A crowdsensing platform for real-time monitoring and analysis of noise pollution in smart cities

Autor: Miloš Radenković, Zorica Bogdanović, Ivan Jezdović, Snežana Popović, Aleksandra Labus
Rok vydání: 2021
Předmět:
Zdroj: Sustainable Computing: Informatics and Systems. 31:100588
ISSN: 2210-5379
DOI: 10.1016/j.suscom.2021.100588
Popis: This paper presents a crowdsensing platform for real-time monitoring and analysis of noise pollution in smart cities. The aim is to develop a comprehensive methodology and scalable infrastructure for measuring noise using mobile crowdsensing, storing and analysis of gathered data. The developed system consists of: 1) a mobile application for participatory and opportunistic crowdsensing of noise data from different microlocations, pre-processing of collected data, and sending data to the cloud, 2) a big data infrastructure for storing data and real-time big data analysis, and 3) a web application for decision support.

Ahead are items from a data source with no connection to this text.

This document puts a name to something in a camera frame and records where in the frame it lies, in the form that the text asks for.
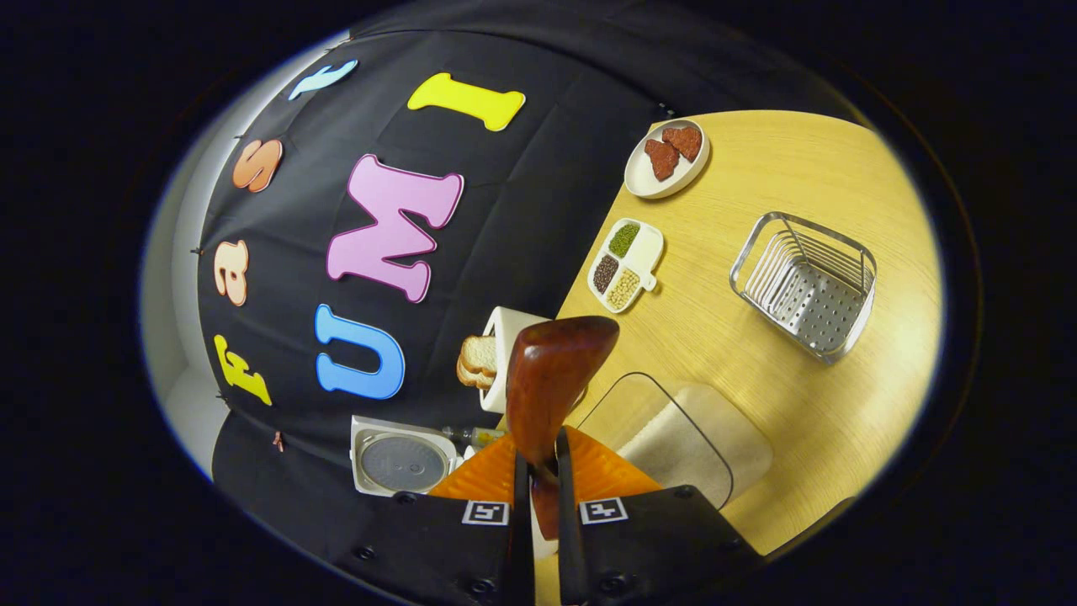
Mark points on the round white plate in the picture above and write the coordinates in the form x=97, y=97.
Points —
x=644, y=185

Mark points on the black backdrop cloth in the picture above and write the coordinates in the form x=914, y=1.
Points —
x=522, y=194

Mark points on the clear plastic tray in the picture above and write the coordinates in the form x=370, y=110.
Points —
x=623, y=404

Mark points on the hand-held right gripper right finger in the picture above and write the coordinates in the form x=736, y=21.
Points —
x=568, y=555

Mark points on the white rice cooker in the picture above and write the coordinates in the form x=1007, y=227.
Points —
x=404, y=459

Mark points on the white toaster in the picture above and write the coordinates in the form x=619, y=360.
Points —
x=505, y=328

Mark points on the red meat slice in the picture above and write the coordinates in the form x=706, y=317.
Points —
x=683, y=141
x=662, y=160

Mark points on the brown wooden spoon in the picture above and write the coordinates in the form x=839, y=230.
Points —
x=551, y=379

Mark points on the small glass bottle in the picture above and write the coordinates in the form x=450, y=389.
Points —
x=471, y=436

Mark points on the divided white grain dish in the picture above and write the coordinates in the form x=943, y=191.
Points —
x=644, y=252

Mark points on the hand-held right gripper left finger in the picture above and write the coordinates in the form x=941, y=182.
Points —
x=522, y=547

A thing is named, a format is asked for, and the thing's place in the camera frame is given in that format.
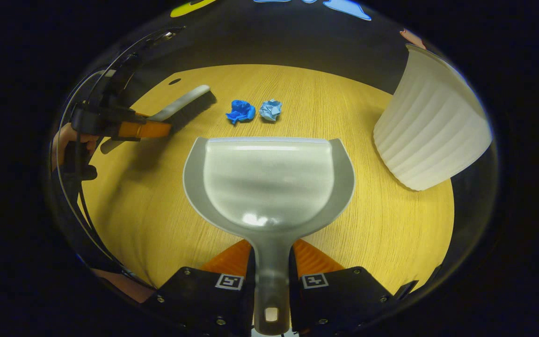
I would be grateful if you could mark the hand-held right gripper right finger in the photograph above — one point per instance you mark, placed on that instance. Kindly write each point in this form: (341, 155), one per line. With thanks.
(339, 299)

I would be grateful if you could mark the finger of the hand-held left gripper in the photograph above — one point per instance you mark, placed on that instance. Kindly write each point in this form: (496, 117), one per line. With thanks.
(148, 129)

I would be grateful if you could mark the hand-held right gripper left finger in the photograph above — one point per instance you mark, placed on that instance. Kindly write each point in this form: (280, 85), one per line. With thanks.
(204, 299)

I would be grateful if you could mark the small grey broom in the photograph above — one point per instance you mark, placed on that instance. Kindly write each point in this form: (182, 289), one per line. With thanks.
(180, 100)

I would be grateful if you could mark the dark blue paper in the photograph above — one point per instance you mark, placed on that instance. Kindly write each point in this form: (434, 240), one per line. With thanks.
(240, 111)

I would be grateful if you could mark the light blue paper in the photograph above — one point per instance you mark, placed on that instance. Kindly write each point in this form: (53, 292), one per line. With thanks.
(270, 110)

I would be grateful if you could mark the grey plastic dustpan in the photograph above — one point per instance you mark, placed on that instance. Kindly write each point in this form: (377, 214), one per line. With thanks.
(269, 187)

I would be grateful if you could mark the white ribbed garbage bin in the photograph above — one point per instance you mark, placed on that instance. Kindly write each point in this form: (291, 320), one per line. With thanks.
(428, 131)

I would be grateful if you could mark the black backdrop cloth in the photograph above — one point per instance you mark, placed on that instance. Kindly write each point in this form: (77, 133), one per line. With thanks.
(297, 42)

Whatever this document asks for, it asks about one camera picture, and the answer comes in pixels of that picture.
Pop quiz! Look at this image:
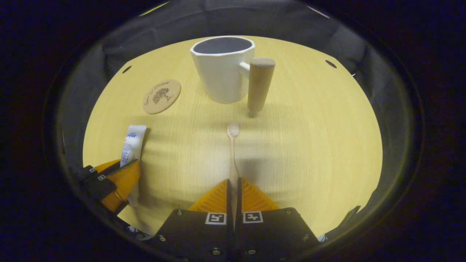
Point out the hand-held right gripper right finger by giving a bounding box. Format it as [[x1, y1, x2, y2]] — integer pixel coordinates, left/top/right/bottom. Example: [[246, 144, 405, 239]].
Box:
[[236, 178, 321, 262]]

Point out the white toothpaste tube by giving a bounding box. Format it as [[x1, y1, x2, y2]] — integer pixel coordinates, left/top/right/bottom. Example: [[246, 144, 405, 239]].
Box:
[[120, 125, 147, 208]]

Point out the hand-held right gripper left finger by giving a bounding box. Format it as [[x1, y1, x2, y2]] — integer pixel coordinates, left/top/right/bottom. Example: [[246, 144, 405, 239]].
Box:
[[155, 179, 233, 262]]

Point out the white cup with wooden handle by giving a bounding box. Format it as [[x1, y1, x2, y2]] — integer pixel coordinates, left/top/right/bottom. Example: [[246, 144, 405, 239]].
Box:
[[190, 36, 276, 113]]

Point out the beige toothbrush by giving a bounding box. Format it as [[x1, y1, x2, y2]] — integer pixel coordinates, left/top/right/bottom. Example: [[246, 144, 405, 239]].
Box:
[[227, 122, 241, 215]]

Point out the light wooden desktop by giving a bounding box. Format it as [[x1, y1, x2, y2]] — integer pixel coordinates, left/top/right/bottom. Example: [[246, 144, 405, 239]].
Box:
[[83, 35, 383, 237]]

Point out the round cork coaster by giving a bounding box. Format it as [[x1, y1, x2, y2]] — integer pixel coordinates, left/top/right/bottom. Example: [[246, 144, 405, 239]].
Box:
[[143, 79, 182, 115]]

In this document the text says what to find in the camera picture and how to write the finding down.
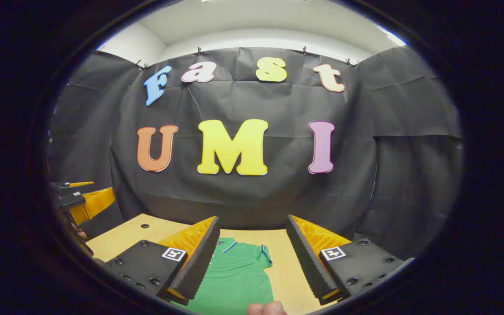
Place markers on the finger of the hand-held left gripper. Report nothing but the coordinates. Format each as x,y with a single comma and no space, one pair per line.
70,188
94,203

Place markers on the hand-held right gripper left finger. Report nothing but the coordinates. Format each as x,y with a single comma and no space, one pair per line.
199,262

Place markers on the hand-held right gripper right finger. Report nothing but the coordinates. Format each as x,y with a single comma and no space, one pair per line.
306,258

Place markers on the green T-shirt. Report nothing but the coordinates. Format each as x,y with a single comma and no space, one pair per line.
239,275

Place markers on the black backdrop cloth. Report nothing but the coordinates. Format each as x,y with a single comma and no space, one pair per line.
278,192

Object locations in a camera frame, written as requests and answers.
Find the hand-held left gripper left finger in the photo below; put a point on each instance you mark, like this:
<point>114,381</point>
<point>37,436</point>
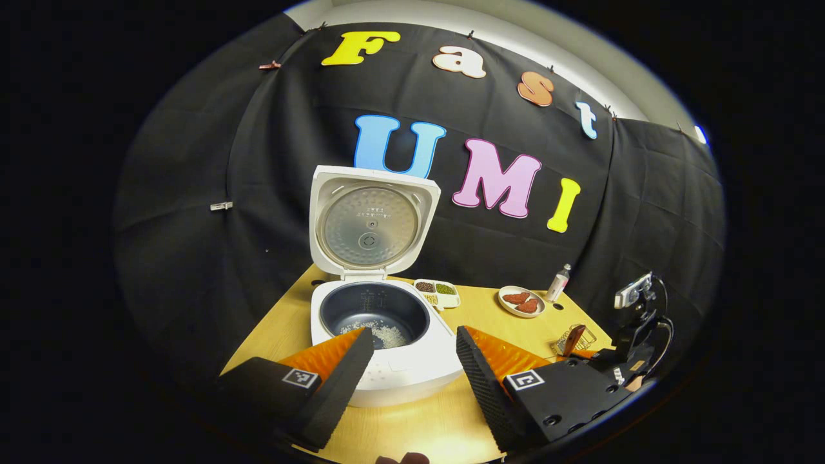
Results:
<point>338,386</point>

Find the ceiling light strip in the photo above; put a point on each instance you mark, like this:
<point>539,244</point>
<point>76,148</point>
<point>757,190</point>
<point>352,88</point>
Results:
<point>700,134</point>

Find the white cloth clip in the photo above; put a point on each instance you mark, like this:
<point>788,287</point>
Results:
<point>221,206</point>

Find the white rice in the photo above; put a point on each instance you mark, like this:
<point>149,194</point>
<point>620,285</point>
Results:
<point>387,335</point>

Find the white oval plate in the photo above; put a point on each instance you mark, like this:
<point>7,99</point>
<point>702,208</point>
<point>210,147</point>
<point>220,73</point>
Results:
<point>506,308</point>

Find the brown wooden spoon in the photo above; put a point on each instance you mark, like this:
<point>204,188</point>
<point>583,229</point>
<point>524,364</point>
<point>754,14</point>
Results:
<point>573,338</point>

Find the small clear bottle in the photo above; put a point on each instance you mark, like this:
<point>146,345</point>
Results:
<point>558,283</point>

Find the white rice cooker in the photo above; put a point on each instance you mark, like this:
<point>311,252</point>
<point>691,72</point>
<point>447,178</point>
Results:
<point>412,367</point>

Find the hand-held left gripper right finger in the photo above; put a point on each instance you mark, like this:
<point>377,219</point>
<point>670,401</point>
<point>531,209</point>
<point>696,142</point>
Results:
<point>493,396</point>

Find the brown cloth clip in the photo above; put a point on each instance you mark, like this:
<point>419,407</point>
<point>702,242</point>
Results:
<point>270,65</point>

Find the red meat slice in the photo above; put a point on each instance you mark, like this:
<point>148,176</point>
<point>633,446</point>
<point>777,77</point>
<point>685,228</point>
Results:
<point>527,307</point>
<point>515,298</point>

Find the white divided grain dish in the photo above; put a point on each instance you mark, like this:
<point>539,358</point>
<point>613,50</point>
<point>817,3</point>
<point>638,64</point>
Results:
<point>448,299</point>

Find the black backdrop cloth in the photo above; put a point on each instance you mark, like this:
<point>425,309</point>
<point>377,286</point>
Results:
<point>225,161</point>

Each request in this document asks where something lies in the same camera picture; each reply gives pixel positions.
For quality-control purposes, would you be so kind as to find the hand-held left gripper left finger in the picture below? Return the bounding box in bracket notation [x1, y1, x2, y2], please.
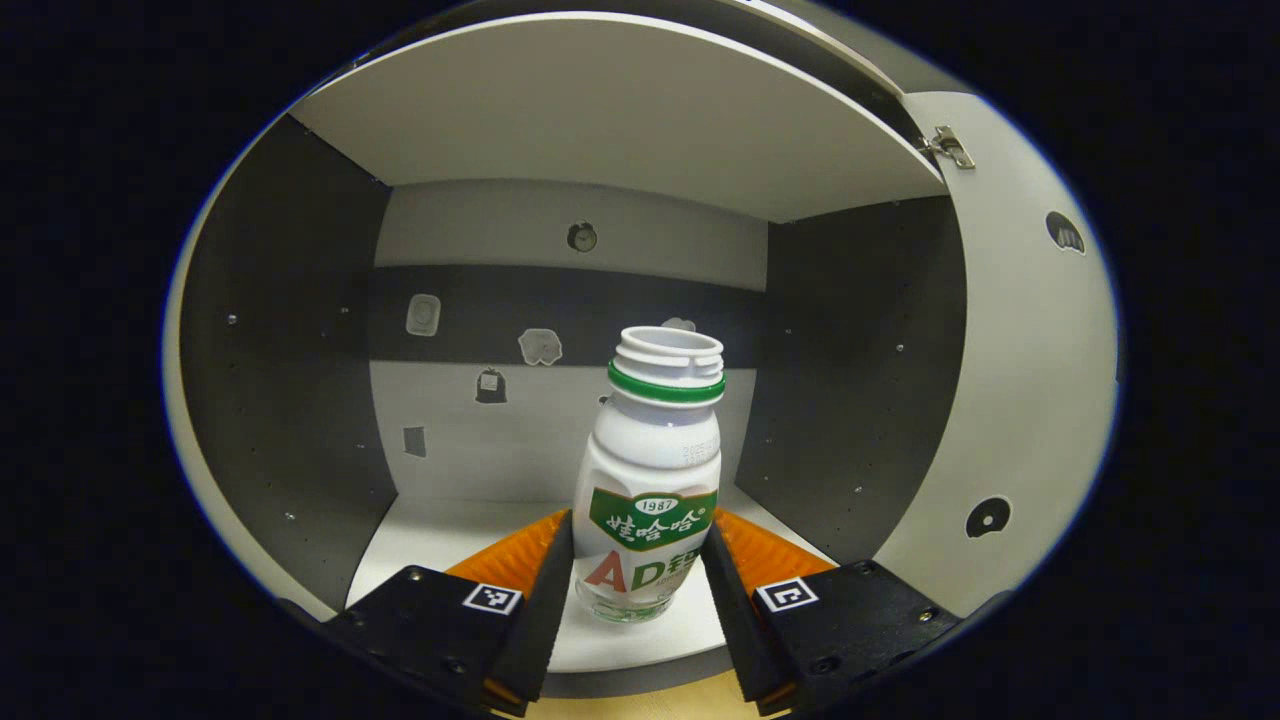
[320, 508, 576, 716]

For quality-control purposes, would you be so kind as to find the white cabinet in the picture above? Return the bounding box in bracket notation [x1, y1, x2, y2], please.
[165, 0, 971, 701]

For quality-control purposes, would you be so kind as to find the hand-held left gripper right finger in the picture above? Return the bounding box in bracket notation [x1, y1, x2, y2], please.
[700, 508, 966, 716]

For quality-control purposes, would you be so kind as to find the white plastic bottle green label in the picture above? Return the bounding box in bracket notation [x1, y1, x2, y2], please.
[572, 326, 727, 623]

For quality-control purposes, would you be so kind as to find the metal door hinge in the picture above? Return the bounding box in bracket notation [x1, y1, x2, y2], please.
[920, 125, 976, 171]

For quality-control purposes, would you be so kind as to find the white cabinet door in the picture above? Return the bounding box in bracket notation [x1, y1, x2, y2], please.
[875, 92, 1119, 618]

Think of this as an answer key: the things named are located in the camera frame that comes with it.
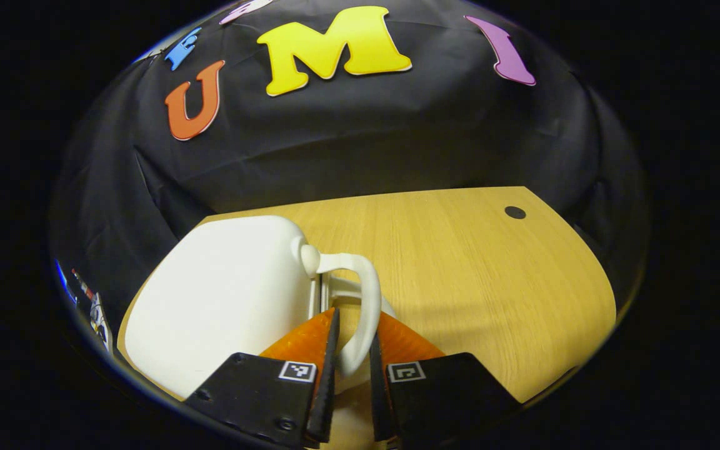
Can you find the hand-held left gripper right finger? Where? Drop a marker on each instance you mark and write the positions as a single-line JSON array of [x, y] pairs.
[[379, 387]]

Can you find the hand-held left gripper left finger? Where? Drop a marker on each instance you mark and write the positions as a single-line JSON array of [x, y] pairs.
[[329, 387]]

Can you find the white suitcase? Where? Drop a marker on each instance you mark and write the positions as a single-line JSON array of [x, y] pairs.
[[222, 300]]

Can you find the white power strip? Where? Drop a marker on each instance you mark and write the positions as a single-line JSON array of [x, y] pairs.
[[102, 322]]

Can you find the black backdrop cloth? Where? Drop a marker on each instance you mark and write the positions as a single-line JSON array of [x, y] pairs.
[[366, 125]]

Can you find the small red object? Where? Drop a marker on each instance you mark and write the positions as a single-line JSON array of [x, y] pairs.
[[83, 284]]

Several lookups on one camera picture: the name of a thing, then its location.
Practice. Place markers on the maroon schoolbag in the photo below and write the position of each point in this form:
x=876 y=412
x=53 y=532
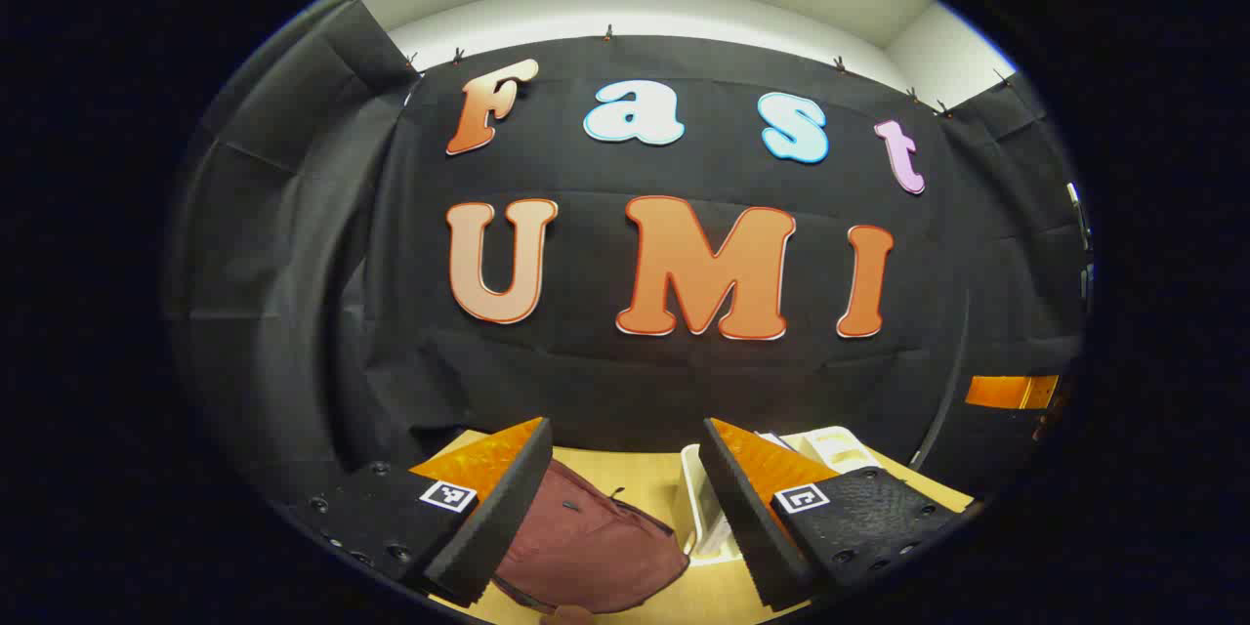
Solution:
x=586 y=547

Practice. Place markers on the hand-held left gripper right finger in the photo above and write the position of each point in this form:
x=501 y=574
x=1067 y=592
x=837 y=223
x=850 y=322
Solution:
x=752 y=527

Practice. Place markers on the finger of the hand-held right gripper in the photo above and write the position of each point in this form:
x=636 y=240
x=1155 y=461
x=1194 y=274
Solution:
x=1011 y=391

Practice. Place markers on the black curved pole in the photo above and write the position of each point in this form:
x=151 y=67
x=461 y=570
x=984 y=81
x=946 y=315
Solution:
x=963 y=361

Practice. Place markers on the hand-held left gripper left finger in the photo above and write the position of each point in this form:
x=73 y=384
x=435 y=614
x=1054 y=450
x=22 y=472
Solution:
x=488 y=527

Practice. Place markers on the white bookshelf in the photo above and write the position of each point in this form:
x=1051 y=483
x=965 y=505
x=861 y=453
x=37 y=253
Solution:
x=691 y=498

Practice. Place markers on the white device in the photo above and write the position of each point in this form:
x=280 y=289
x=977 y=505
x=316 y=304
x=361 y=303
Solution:
x=1074 y=200

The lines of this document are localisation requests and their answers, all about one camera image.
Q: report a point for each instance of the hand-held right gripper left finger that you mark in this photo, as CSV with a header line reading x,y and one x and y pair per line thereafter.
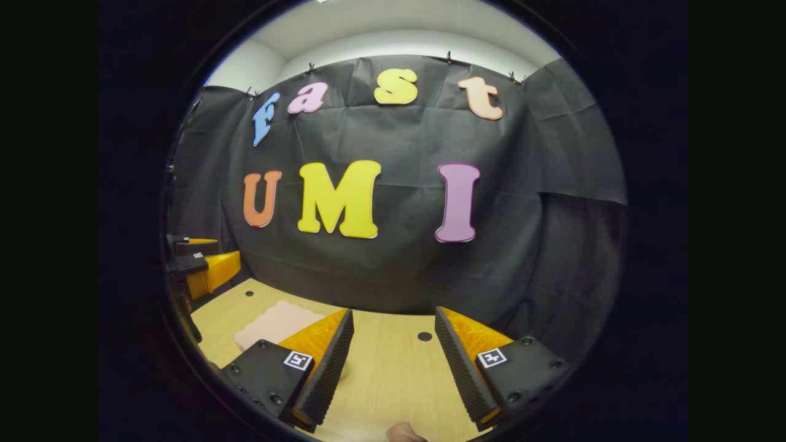
x,y
322,368

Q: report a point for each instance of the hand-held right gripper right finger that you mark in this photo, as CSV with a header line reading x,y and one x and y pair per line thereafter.
x,y
457,362

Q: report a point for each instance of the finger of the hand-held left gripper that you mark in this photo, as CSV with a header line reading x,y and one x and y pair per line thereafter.
x,y
193,247
212,270

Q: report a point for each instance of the pink suitcase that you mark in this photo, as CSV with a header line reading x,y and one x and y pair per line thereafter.
x,y
276,322

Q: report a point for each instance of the black backdrop cloth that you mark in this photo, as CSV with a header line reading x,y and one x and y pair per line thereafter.
x,y
522,233

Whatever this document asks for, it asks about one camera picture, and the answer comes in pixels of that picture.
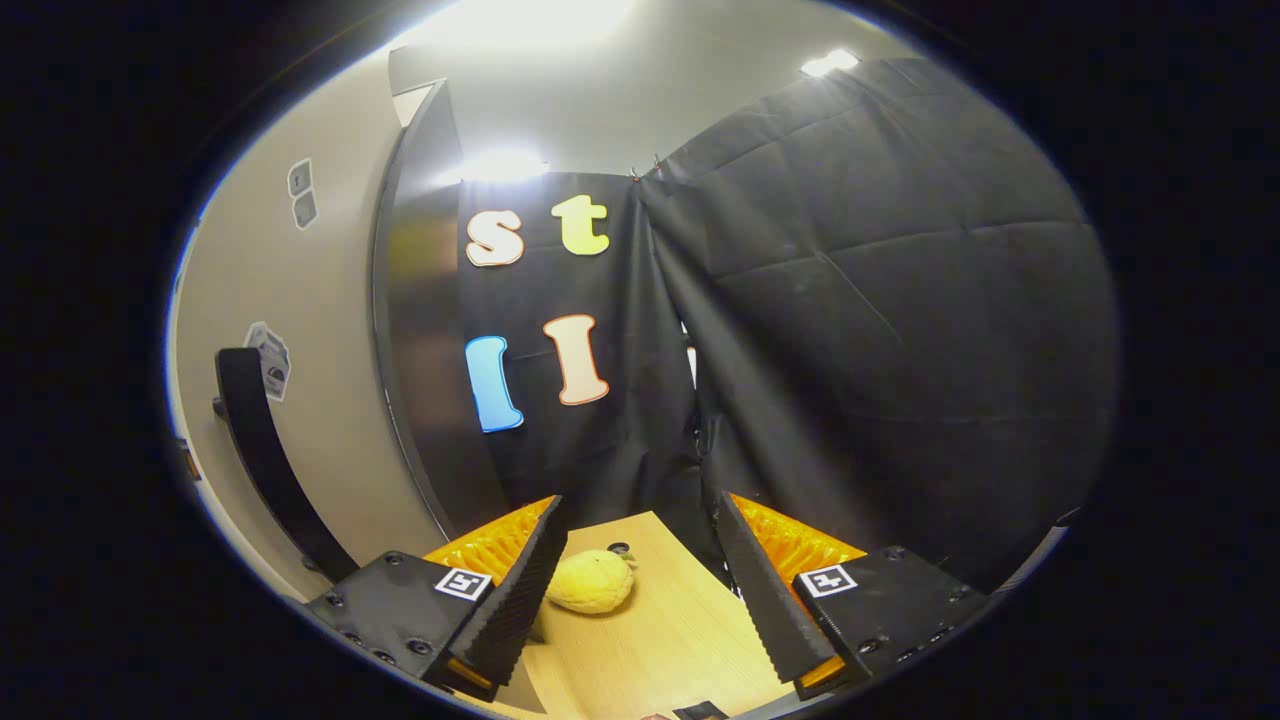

Further, we have created a methodology that lets us select priority microlocations not typically covered by stationary measuring. The system has been evaluated experimentally; more than 4000 measurements were collected at five microlocations in the city of Belgrade, Serbia. Data was analysed in order to find the patterns that could serve for decision support to different stakeholders.
Databáze: OpenAIRE